Note for brevity, from this point on whenever I refer to a flow I am referring to the ideal gas case in a constant area duct, unless otherwise specified
As a brief review of some common references: Crane’s gives a graphical method for adiabatic flow, which is the easiest to use with a pencil and paper, but doesn’t give a lot of details on how that model was developed. Albright’s recommends assuming flow is locally isentropic and gives a model of isentropic flow – that is flow which is both adiabatic and reversible – but with frictional losses also included, which allows for direct calculation if one assumes the friction factor is constant (with respect to the Reynold’s number). Perry’s gives the adiabatic irreversible flow model (i.e. Fanno flow), though with only a sketch of how to perform the iterative solution. Hall gives the Fanno flow model and, helpfully, a procedure for how to actually do the calculations and example VBA code. Ludwig’s gives both the isentropic and Fanno flow models but in a very confused manner: the section labeled “Adiabatic Flow” gives a model of isentropic flow (albeit with a typo in the equation) and suggests that all adiabatic flow is isentropic (which is false) and much later in a section labeled “Other Simplified Compressible Flow Methods” gives the Fanno flow model, though it doesn’t explain what it is, misattributes the derivation, and gives no clues on how to use it. Probably the best reference to sort all of this out is Coulson and Richardson’s as it provides easy to follow derivations of both the reversible and irreversible adiabatic flow models (the isentropic and Fanno flow models) and highlights their differences.

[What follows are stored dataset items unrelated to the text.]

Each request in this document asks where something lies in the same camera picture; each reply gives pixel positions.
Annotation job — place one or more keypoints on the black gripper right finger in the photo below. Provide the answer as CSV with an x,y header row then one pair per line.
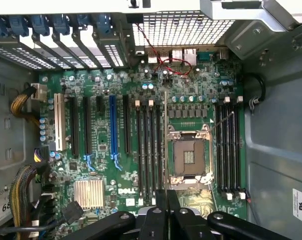
x,y
183,225

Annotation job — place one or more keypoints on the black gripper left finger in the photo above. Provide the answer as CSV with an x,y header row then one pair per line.
x,y
156,225

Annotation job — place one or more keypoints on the RAM slot white latches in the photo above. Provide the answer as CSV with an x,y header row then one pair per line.
x,y
238,150
139,150
152,150
225,150

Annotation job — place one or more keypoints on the RAM slot black latches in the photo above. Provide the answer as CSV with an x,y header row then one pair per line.
x,y
219,150
146,150
232,150
159,150

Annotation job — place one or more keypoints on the metal CPU socket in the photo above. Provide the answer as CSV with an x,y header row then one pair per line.
x,y
191,155

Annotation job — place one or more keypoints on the silver finned heat sink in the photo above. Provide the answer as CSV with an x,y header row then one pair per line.
x,y
88,193

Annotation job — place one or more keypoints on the long black expansion slot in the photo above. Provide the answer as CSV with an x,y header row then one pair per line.
x,y
87,125
126,125
74,125

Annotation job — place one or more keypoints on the blue expansion slot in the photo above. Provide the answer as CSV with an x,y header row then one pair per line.
x,y
113,125

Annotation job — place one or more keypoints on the green Dell motherboard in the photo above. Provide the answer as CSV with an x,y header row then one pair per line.
x,y
101,130

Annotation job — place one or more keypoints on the thin metal locking lever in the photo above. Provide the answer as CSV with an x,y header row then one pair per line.
x,y
222,121

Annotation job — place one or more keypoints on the white case label sticker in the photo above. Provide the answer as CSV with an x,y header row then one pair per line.
x,y
299,205

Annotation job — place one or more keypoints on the open grey PC case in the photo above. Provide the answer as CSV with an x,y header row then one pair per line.
x,y
278,150

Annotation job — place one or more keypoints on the short black expansion slot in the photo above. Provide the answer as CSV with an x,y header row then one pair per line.
x,y
99,105

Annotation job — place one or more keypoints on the white expansion slot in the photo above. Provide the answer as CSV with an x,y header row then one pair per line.
x,y
59,125

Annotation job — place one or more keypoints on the silver power supply unit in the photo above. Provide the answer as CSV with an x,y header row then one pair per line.
x,y
6,125

Another part of this confusion is differences in how the problem is being approached – or what problem, exactly, one is trying to solve. Typically the isothermal and isentropic flow models are presented as ways to solve for the flowrate given the pressure drop between two points, whereas the Fanno flow model is often given in terms of the Mach number and one is solving for the pressure drop. If you have the Mach number, rather obviously, you already know the flow, and it is often left as an exercise for the reader to figure out how to use the Fanno flow model to solve for flow.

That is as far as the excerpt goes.